Here is a listing. Set it down again exactly.

**DATA SHOWN:**
##########

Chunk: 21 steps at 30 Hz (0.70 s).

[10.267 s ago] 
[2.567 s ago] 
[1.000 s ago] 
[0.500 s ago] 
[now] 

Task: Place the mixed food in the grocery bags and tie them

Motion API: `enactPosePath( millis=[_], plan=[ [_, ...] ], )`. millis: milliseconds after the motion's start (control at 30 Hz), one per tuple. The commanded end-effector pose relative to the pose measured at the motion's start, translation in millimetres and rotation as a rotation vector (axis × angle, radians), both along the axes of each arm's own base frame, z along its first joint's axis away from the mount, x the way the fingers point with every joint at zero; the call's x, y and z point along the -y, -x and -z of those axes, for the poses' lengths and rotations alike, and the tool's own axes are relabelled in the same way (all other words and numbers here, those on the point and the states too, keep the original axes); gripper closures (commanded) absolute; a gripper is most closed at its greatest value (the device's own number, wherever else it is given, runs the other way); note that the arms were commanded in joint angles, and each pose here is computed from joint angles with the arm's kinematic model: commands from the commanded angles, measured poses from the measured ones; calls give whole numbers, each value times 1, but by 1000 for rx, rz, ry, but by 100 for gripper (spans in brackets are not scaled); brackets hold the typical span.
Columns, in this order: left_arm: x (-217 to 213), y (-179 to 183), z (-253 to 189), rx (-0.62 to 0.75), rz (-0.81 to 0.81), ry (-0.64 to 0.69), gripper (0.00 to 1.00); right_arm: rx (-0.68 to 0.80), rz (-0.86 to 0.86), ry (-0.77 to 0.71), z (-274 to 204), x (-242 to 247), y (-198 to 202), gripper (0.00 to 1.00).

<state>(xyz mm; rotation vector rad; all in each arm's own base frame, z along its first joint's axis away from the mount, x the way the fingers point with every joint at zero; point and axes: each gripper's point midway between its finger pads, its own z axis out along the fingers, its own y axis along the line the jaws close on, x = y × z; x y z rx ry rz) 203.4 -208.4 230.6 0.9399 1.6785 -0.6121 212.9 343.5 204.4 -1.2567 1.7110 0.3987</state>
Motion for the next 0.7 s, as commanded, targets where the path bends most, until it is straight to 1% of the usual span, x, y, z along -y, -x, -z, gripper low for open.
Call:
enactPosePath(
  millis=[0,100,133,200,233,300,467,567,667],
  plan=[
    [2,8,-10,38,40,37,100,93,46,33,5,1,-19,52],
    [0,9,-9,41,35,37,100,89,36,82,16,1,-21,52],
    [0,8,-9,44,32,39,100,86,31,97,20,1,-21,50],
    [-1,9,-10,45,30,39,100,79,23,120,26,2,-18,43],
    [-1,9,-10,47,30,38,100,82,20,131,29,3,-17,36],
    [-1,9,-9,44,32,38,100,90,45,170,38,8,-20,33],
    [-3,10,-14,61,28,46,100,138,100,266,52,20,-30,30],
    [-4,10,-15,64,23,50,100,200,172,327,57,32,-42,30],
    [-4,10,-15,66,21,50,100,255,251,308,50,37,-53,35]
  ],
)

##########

**EXERCISE SOLUTION:**
Chunk: 21 steps at 30 Hz (0.70 s).

[10.267 s ago] 
[2.567 s ago] 
[1.000 s ago] 
[0.500 s ago] 
[now] 

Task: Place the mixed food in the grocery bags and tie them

Motion API: `enactPosePath( millis=[_], plan=[ [_, ...] ], )`. millis: milliseconds after the motion's start (control at 30 Hz), one per tuple. The commanded end-effector pose relative to the pose measured at the motion's start, translation in millimetres and rotation as a rotation vector (axis × angle, radians), both along the axes of each arm's own base frame, z along its first joint's axis away from the mount, x the way the fingers point with every joint at zero; the call's x, y and z point along the -y, -x and -z of those axes, for the poses' lengths and rotations alike, and the tool's own axes are relabelled in the same way (all other words and numbers here, those on the point and the states too, keep the original axes); gripper closures (commanded) absolute; a gripper is most closed at its greatest value (the device's own number, wherever else it is given, runs the other way); note that the arms were commanded in joint angles, and each pose here is computed from joint angles with the arm's kinematic model: commands from the commanded angles, measured poses from the measured ones; calls give whole numbers, each value times 1, but by 1000 for rx, rz, ry, but by 100 for gripper (spans in brackets are not scaled); brackets hold the typical span.
Columns, in this order: left_arm: x (-217 to 213), y (-179 to 183), z (-253 to 189), rx (-0.62 to 0.75), rz (-0.81 to 0.81), ry (-0.64 to 0.69), gripper (0.00 to 1.00); right_arm: rx (-0.68 to 0.80), rz (-0.86 to 0.86), ry (-0.77 to 0.71), z (-274 to 204), x (-242 to 247), y (-198 to 202), gripper (0.00 to 1.00).

<state>(xyz mm; rotation vector rad; all in each arm's own base frame, z along its first joint's axis away from the mount, x the way the fingers point with every joint at zero; point and axes: each gripper's point midway between its finger pads, its own z axis out along the fingers, its own y axis along the line the jaws close on, x = y × z; x y z rx ry rz) 203.4 -208.4 230.6 0.9399 1.6785 -0.6121 212.9 343.5 204.4 -1.2567 1.7110 0.3987</state>
Motion for the next 0.7 s, as commanded, targets where the path bends most, until it is straight to 1% of the usual span, x, y, z along -y, -x, -z, gripper low for open.
Call:
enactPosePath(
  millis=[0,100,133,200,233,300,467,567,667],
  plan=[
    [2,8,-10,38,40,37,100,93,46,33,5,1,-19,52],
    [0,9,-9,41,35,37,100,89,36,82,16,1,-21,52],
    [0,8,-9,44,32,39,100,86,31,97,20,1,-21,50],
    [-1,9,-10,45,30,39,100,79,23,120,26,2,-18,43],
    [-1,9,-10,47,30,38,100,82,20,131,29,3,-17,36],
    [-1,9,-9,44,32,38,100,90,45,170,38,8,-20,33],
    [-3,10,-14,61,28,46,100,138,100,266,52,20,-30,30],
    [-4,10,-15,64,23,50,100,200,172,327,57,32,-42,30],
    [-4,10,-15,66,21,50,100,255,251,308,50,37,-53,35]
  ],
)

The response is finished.